DESCRIPTION OF THE TASK:
Write the entries out exactly, with the final line being the one containing "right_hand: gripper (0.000".
RECORD EXTRACTS START
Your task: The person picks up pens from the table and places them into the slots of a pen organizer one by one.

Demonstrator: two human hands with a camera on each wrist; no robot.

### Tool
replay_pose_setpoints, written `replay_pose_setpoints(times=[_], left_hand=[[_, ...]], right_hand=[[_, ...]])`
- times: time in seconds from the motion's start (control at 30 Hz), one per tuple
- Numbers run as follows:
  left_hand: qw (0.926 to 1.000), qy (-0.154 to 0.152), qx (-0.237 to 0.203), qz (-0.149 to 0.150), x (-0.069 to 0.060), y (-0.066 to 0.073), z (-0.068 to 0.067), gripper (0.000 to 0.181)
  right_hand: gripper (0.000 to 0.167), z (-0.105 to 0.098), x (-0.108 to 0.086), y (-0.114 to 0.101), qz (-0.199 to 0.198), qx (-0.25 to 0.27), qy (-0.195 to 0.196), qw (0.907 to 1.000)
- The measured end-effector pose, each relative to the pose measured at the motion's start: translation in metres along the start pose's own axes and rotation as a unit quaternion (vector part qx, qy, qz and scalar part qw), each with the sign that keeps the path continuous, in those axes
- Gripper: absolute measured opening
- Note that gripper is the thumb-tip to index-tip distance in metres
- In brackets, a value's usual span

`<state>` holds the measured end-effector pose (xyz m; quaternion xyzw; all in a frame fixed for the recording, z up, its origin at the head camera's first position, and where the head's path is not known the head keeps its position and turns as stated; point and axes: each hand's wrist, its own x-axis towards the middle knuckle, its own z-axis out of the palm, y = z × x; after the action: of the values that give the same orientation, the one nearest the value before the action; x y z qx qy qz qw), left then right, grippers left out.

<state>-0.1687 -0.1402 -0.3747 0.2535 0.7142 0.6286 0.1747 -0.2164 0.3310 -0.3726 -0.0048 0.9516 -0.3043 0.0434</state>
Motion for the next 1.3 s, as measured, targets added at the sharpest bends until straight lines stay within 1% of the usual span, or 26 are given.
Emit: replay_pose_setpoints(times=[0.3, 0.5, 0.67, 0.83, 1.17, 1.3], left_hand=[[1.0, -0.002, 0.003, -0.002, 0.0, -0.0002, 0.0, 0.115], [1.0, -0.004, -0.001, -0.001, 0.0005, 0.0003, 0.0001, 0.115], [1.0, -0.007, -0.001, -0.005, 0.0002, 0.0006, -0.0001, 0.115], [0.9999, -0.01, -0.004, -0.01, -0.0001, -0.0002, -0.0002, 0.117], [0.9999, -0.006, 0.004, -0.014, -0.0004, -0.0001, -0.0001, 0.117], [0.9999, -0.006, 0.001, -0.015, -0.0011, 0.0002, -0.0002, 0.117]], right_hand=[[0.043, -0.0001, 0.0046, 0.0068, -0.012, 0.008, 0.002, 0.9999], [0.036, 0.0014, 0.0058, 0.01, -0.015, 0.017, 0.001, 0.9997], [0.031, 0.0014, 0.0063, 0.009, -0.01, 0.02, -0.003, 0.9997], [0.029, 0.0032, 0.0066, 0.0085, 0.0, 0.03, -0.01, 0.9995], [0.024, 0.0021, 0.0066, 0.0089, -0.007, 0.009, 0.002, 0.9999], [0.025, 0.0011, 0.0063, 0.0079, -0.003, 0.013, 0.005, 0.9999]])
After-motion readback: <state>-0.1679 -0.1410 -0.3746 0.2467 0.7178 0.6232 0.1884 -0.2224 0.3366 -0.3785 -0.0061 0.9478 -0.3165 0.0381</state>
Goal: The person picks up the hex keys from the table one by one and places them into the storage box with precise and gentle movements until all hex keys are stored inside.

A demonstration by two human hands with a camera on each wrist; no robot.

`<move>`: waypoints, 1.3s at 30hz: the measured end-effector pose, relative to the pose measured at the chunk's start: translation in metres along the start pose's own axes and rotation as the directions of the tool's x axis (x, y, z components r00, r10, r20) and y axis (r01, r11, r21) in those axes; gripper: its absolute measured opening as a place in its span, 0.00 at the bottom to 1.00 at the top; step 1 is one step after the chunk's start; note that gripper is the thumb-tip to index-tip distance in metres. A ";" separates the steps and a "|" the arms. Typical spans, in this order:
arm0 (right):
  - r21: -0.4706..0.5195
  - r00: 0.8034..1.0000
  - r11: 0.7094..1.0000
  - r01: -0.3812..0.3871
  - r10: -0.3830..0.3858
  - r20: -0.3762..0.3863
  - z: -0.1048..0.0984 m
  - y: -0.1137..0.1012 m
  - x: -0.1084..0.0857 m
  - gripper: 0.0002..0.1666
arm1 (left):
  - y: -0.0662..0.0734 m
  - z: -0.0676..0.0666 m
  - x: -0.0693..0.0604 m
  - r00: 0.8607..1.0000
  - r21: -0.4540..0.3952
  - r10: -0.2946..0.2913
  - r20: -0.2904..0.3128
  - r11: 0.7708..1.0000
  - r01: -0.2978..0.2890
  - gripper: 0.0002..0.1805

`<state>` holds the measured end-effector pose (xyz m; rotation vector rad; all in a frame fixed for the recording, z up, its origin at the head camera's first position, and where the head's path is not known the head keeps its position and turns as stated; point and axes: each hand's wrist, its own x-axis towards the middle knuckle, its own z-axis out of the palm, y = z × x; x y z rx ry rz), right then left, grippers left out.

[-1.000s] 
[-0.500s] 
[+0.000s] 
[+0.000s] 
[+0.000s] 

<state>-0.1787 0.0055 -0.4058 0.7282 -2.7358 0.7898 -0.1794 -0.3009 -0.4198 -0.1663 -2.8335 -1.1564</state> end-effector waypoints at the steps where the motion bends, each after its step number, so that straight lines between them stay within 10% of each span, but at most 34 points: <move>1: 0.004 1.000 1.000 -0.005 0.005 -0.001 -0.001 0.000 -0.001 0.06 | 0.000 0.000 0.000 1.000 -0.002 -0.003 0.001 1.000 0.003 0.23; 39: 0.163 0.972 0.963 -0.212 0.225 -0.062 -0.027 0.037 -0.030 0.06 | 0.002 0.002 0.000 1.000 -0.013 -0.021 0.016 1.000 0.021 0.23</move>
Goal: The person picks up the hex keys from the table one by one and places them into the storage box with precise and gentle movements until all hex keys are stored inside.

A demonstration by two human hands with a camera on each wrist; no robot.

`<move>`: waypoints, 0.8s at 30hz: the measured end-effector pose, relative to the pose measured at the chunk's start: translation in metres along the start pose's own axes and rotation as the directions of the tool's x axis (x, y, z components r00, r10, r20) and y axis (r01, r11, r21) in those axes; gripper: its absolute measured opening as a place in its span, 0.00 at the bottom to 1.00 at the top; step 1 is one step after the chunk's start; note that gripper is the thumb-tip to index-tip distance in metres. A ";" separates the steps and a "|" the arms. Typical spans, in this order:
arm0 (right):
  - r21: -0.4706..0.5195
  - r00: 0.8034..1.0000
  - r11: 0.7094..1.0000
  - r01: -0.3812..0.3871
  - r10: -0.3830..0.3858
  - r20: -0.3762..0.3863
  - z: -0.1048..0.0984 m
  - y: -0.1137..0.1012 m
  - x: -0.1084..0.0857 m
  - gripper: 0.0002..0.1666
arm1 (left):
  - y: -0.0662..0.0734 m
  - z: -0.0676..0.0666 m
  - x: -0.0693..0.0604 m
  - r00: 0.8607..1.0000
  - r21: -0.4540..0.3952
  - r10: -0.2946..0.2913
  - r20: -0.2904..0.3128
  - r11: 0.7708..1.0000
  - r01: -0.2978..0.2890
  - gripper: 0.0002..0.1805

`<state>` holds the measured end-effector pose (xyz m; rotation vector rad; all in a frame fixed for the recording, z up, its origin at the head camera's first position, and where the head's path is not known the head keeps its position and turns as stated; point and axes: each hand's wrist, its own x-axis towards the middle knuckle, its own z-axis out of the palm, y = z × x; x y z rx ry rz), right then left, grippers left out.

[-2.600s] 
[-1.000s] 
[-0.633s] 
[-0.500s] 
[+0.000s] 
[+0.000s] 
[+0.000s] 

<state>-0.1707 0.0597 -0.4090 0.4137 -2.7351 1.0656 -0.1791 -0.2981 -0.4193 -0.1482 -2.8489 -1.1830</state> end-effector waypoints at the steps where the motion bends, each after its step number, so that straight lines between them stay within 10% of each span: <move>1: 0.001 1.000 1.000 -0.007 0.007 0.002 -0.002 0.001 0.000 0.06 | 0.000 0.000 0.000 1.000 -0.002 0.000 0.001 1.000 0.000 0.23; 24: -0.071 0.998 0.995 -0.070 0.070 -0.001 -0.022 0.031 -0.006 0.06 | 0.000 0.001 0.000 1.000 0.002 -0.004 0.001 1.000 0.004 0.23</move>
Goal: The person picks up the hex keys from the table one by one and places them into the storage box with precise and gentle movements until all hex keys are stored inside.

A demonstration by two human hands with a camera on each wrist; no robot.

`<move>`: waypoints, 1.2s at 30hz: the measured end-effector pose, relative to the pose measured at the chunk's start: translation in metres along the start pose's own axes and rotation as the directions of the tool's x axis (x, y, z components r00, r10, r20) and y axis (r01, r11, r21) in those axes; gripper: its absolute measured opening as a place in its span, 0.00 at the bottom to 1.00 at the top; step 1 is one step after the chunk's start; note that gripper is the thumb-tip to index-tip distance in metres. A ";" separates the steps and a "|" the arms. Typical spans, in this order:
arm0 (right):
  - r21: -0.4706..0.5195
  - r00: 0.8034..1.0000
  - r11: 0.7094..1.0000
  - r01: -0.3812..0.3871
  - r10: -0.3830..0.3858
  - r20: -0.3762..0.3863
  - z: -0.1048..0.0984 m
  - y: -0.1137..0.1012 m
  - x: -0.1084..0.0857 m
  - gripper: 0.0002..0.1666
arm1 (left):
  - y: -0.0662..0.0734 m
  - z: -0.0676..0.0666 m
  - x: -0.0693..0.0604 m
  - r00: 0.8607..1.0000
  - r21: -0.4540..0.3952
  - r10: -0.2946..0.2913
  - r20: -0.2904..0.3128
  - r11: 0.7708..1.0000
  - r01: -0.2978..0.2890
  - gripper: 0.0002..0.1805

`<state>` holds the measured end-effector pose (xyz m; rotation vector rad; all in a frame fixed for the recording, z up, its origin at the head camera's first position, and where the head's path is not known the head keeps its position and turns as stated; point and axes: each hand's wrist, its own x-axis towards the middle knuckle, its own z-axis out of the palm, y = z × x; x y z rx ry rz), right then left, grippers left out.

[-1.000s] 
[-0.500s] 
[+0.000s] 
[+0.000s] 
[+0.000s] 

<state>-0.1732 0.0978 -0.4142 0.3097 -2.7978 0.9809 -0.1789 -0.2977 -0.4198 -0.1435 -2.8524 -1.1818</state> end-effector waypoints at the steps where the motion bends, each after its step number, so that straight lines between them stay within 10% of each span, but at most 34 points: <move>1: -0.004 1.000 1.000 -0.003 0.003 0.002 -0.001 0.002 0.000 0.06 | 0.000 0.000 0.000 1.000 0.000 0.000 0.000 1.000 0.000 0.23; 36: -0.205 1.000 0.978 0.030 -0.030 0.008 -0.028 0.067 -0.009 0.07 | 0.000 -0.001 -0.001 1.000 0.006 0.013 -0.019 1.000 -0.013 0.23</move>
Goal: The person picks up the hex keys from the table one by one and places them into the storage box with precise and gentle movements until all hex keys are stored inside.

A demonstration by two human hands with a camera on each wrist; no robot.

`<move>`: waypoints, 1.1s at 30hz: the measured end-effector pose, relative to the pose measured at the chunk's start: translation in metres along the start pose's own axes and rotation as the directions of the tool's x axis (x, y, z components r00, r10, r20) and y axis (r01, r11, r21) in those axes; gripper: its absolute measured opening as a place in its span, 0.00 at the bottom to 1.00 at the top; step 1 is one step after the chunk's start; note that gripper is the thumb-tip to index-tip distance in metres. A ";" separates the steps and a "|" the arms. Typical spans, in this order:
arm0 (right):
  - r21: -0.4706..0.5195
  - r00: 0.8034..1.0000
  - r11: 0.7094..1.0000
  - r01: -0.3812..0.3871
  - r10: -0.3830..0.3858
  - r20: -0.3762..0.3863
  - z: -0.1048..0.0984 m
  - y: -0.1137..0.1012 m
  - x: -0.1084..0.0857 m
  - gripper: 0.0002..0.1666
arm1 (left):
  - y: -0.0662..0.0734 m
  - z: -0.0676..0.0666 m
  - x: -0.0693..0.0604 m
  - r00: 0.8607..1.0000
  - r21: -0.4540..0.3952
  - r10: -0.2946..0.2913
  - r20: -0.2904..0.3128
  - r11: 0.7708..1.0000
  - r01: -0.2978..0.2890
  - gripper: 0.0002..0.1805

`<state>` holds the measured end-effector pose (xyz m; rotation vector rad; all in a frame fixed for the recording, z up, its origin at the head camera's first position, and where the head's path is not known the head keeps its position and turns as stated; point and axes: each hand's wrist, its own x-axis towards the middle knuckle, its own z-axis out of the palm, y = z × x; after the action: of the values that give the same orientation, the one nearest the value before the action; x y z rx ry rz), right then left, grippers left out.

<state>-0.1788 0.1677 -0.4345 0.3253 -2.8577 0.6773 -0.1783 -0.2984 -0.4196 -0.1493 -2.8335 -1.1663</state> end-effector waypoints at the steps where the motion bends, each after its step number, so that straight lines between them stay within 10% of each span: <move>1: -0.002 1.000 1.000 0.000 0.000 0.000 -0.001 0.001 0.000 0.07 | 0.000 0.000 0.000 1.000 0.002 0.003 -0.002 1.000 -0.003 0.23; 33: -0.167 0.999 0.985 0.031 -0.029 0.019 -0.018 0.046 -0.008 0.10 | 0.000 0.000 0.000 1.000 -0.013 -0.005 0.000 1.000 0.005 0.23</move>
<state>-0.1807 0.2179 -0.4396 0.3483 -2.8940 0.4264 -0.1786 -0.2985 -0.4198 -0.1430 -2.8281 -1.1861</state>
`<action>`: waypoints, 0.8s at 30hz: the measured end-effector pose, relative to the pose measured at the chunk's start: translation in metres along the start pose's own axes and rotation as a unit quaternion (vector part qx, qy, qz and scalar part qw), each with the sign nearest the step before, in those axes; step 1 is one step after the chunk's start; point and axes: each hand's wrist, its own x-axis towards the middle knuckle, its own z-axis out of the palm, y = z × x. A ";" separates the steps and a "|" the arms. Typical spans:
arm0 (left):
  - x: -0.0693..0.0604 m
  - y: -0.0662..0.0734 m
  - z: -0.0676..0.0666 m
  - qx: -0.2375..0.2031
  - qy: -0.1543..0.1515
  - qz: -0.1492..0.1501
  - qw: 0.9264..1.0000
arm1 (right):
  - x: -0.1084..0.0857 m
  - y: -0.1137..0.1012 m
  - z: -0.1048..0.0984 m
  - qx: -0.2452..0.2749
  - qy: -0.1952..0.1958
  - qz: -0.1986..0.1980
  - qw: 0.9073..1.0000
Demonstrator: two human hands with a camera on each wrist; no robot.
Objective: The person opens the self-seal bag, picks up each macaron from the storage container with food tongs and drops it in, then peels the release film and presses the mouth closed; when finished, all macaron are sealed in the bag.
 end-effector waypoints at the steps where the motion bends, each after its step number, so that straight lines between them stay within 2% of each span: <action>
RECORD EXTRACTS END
THE COMPLETED TASK:
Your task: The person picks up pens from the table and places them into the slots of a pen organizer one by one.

Demonstrator: two human hands with a camera on each wrist; no robot.

### Tool
replay_pose_setpoints, written `replay_pose_setpoints(times=[_], left_hand=[[_, ...]], right_hand=[[_, ...]])`
- times: time in seconds from the motion's start (control at 30 Hz), one per tuple
- Numbers run as follows:
  left_hand: qw (0.926 to 1.000), qy (-0.154 to 0.152), qx (-0.237 to 0.203), qz (-0.149 to 0.150), x (-0.069 to 0.060), y (-0.066 to 0.073), z (-0.068 to 0.067), gripper (0.000 to 0.181)
  right_hand: gripper (0.000 to 0.167), z (-0.105 to 0.098), x (-0.108 to 0.086), y (-0.114 to 0.101), qz (-0.199 to 0.198), qx (-0.25 to 0.27), qy (-0.195 to 0.196), qw (0.907 to 1.000)

The exercise has been answered completely.